To verify that this method can track emigration from plaques, we first tested it using the surgical model of regression, wherein migratory egress from mouse plaques was initially described (24). We labeled blood monocytes with beads and then harvested aortic arches from these animals after 3 days. A subset of aortic arches was used to quantify baseline recruitment, while the others were transplanted into wild-type C57BL/6 mice (Apoe+/+) to allow plaque regression. Mice receiving these aortic transplants were sacrificed 5 days later (Figure 3A). We then quantified the number of beads per 6-μm section of the lesser curvature of the aortic arch, comparing the number of beads per section at baseline prior to surgery to the number of beads per section 5 days after surgery. A 63% decline in bead content was observed at the post-transplantation end point (Figure 3B). Thus, in the surgical model of regression, monocyte-derived cell emigration from the intima indeed occurred, and the process appeared quantitatively significant enough to mediate loss of macrophages that accompanies regression. Furthermore, these data serve as a proof of concept that beads within plaques can be removed under conditions of phagocyte mobilization.
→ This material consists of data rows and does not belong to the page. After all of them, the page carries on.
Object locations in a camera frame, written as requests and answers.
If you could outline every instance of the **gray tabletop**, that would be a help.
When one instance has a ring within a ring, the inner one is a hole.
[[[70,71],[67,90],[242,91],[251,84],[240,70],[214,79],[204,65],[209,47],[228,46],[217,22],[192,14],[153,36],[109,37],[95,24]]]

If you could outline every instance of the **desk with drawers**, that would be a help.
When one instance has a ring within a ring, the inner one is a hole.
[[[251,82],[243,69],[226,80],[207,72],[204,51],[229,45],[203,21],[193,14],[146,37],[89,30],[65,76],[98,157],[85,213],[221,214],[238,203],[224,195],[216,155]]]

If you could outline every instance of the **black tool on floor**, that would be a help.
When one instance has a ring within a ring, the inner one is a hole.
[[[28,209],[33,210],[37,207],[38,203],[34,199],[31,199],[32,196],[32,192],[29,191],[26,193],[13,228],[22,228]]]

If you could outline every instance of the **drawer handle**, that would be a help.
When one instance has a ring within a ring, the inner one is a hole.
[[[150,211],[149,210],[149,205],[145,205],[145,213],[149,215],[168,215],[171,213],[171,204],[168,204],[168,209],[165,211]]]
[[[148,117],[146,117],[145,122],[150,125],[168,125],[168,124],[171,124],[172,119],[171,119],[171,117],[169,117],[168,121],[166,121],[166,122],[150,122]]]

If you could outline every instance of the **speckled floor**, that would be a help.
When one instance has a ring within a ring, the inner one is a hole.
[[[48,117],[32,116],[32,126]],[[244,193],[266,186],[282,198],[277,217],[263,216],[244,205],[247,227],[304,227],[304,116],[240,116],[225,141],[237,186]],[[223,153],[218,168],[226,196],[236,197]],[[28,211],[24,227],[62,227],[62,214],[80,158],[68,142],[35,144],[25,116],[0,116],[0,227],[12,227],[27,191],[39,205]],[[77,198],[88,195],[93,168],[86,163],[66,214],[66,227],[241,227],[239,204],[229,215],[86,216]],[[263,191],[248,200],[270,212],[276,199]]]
Analysis of migratory egress from atherosclerotic plaques in Apoe–/– mice following apoE complementation. (A) Diagram depicts experimental design in which the Ly-6Clo monocytes of mice were labeled with beads in the blood before the mice served as transplant donors in a surgical model of regression. (B) Quantification of the number of beads per cross section of the aortic arch before (baseline) and after plaque regression in WT transplant recipients. Data were pooled from 3 independent experiments; n = 5 in the baseline group, n = 7 in the WT recipient group. Difference from baseline is significant, P < 0.01. (C) Experimental design to study migratory egress from plaques of Apoe–/– mice after apoE complementation. (D) Quantification of bead number in aortic sinus plaques (blue lines) or aortic arch (lesser curvature; red lines) after Ly-6Chi (upper graph; n = 5–7 mice per data point) or Ly-6Clo (lower graph; n = 10–16 mice per data point) monocytes were initially labeled in the blood. (E) Microphotograph of beads (green particles, some indicated by arrows) localized within an aortic arch plaque 4 weeks after labeling in the control group. Non-overlapping ORO (red) and DAPI (blue) staining reveals necrotic core. Data represent mean ± SEM.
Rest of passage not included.